◆ Problem:
Restrict the output to the lines below starting at the one that contains "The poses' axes" and ending at the one that contains "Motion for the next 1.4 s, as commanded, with", and restate them word for word, both ends included.

Recorded data:
· · · · · · ·
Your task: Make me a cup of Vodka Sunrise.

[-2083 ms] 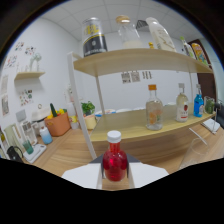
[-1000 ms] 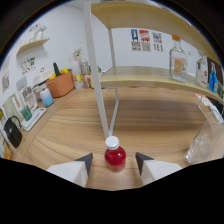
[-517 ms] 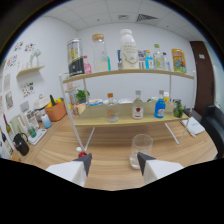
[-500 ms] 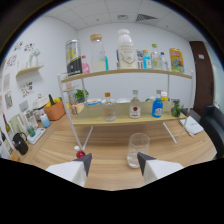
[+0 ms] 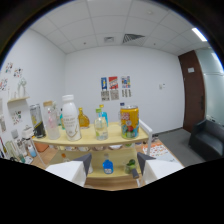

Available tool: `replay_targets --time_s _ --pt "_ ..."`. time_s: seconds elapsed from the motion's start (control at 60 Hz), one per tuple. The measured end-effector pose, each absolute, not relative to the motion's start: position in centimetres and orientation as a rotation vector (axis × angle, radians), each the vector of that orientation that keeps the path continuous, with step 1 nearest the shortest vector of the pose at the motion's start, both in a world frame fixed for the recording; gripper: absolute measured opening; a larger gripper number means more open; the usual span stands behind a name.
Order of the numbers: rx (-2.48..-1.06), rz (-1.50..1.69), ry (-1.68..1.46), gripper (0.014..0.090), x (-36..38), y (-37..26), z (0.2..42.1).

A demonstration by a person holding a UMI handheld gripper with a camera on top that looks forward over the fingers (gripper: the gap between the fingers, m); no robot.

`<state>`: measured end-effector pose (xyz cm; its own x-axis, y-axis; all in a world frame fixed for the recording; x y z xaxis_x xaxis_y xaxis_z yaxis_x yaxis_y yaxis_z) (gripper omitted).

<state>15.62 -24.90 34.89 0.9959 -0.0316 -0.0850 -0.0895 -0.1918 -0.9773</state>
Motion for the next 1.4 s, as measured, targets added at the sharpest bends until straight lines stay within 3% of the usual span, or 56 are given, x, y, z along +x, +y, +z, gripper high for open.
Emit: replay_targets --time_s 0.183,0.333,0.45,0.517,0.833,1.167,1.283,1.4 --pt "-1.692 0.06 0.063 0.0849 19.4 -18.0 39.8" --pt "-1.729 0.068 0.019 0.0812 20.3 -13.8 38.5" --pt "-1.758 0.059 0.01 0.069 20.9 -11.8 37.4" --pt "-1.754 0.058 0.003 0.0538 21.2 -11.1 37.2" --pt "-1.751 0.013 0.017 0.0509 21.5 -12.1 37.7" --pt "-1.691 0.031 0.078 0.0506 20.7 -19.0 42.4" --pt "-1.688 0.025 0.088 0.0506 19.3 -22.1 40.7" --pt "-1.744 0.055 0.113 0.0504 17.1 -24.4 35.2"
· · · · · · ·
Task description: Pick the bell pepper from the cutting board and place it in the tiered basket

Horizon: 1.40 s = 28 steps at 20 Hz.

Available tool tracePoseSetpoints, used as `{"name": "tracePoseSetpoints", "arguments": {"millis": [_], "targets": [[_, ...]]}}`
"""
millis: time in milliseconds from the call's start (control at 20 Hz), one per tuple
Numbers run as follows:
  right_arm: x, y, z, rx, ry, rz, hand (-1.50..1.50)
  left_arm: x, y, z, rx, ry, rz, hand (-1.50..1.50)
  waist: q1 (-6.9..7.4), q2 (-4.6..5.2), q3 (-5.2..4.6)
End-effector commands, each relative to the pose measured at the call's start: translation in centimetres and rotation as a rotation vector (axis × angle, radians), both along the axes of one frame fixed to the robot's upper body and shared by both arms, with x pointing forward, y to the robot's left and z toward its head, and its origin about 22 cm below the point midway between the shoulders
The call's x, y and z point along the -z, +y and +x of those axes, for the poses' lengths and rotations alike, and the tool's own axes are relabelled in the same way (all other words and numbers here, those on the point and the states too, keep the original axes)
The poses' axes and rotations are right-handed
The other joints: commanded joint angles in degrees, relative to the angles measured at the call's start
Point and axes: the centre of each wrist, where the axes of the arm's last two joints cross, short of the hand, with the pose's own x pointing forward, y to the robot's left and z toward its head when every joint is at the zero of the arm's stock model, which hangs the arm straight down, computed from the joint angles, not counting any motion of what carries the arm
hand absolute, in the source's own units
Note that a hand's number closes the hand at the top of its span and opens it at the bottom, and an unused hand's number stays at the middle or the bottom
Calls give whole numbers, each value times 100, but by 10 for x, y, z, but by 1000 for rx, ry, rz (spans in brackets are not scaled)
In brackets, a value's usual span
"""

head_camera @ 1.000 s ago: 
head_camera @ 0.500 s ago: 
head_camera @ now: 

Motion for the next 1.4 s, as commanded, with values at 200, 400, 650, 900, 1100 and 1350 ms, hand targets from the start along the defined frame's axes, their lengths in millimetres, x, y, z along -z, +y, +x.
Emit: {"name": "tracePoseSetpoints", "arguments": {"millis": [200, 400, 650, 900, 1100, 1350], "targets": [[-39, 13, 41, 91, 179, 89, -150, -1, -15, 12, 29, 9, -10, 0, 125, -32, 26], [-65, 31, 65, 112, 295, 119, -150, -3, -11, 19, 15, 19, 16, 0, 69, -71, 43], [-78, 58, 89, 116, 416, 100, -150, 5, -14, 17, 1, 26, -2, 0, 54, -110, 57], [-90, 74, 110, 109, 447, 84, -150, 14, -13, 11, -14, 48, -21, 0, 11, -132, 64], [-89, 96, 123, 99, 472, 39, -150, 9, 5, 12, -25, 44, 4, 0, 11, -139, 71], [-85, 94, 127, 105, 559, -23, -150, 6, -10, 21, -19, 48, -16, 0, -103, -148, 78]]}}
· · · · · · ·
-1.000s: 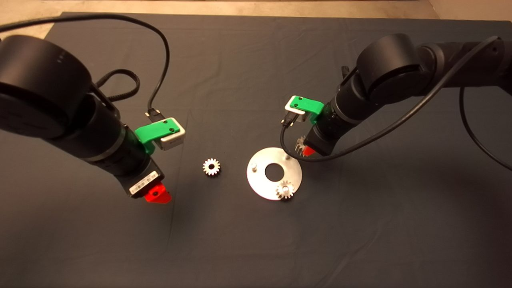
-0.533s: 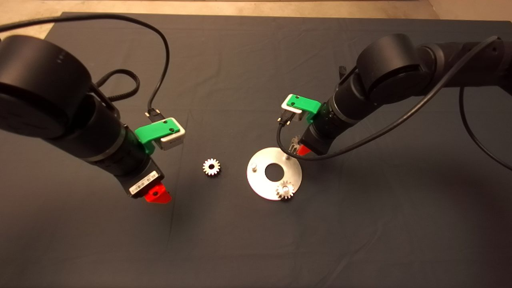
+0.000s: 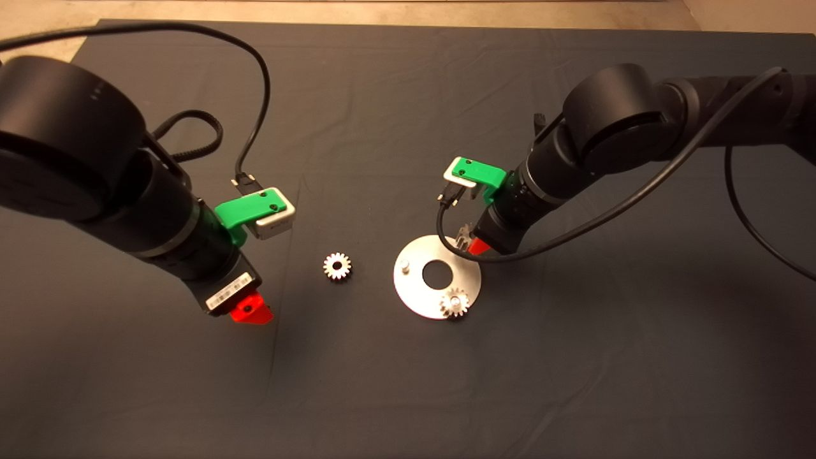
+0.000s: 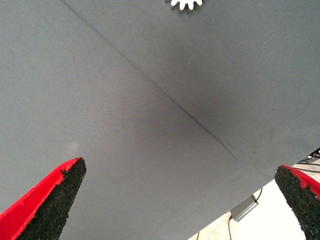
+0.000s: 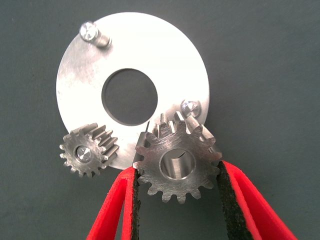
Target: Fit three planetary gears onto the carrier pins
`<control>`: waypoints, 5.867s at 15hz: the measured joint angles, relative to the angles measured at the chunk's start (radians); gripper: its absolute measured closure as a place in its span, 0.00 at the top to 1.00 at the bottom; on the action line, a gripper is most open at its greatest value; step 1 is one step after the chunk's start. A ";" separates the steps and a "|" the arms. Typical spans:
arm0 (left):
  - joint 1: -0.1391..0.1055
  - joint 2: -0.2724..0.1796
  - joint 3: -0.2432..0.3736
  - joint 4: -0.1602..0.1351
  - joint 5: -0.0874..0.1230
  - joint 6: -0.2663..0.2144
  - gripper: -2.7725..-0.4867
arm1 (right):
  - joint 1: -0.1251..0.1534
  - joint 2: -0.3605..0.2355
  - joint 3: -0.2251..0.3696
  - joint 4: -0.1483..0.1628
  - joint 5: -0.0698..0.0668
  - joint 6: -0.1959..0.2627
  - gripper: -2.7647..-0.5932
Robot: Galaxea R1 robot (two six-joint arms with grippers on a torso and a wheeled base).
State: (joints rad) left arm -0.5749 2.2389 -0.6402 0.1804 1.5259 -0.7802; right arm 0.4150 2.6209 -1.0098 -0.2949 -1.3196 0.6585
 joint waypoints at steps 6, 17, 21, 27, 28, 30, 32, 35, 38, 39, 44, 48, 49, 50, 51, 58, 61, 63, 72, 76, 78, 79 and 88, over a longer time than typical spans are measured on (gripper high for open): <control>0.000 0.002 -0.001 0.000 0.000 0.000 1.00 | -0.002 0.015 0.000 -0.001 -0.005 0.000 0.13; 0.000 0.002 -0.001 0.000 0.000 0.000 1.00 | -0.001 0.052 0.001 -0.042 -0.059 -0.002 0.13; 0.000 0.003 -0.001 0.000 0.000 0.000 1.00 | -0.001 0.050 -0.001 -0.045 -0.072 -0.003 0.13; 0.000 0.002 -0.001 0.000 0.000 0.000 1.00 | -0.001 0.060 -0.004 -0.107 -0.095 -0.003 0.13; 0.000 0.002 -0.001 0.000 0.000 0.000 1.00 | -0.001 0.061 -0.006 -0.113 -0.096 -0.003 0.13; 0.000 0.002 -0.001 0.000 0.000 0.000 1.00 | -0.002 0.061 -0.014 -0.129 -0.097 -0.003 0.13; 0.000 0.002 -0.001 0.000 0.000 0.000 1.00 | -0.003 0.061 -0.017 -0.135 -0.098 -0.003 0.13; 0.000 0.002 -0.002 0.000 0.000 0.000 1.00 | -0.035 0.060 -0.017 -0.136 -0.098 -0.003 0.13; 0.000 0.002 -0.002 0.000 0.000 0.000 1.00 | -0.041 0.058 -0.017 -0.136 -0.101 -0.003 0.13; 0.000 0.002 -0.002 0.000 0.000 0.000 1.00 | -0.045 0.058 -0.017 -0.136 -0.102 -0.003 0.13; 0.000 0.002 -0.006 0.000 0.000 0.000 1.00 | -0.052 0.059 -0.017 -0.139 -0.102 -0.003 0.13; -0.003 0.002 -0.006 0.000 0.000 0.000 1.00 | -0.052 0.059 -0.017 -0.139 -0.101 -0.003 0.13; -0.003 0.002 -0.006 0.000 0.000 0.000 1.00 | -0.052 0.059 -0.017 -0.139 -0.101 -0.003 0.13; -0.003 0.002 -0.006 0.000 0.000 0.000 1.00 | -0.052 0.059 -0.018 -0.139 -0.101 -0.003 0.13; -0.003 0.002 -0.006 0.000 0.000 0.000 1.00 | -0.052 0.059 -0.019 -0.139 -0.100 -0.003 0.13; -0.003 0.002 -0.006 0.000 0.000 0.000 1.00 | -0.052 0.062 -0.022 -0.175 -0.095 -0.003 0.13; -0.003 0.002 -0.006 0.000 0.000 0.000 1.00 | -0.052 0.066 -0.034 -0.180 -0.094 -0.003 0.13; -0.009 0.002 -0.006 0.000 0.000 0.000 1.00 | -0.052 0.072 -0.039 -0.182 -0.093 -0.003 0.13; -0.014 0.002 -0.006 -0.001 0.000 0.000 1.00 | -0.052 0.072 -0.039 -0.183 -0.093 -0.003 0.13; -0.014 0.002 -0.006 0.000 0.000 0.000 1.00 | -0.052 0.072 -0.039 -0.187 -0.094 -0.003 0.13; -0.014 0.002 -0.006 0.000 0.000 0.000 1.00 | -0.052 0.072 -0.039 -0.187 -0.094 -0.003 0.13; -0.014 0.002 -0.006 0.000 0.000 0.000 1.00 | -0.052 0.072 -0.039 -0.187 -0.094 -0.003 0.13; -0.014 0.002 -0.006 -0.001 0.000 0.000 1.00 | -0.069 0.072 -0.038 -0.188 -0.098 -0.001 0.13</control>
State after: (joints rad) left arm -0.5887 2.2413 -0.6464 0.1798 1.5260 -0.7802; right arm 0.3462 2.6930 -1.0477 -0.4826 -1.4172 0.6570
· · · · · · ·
◆ Task answer:
The poses' axes and rotations are right-handed
The other joints: commanded joint angles in degrees, relative to the angles measured at the call's start
Point and axes: the centre of each wrist, where the axes of the arm's last two joints cross, short of the hand, with the pose's own x pointing forward, y to the robot's left and z toward its head when every joint is at the zero of the arm's stock model, which hangs the arm straight down, computed from the joint angles, not counting any motion of what carries the arm
hand absolute, in the source's own units
Note that a hand's number closes the hand at the top of its span and opens it at the bottom, and an unused hand's number stays at the middle or the bottom
Calls give whole numbers, each value times 100, but by 10 for x, y, z, but by 1000 for rx, ry, rz (spans in brackets are not scaled)
In brackets, a value's usual span
"""

head_camera @ 1.000 s ago: 
head_camera @ 0.500 s ago: 
head_camera @ now: 

Motion for the next 1.4 s, as commanded, with values at 200, 400, 650, 900, 1100 and 1350 ms, hand targets from the start along the defined frame's axes, their lengths in millimetres, x, y, z along -z, +y, +x.

There is no more output to give.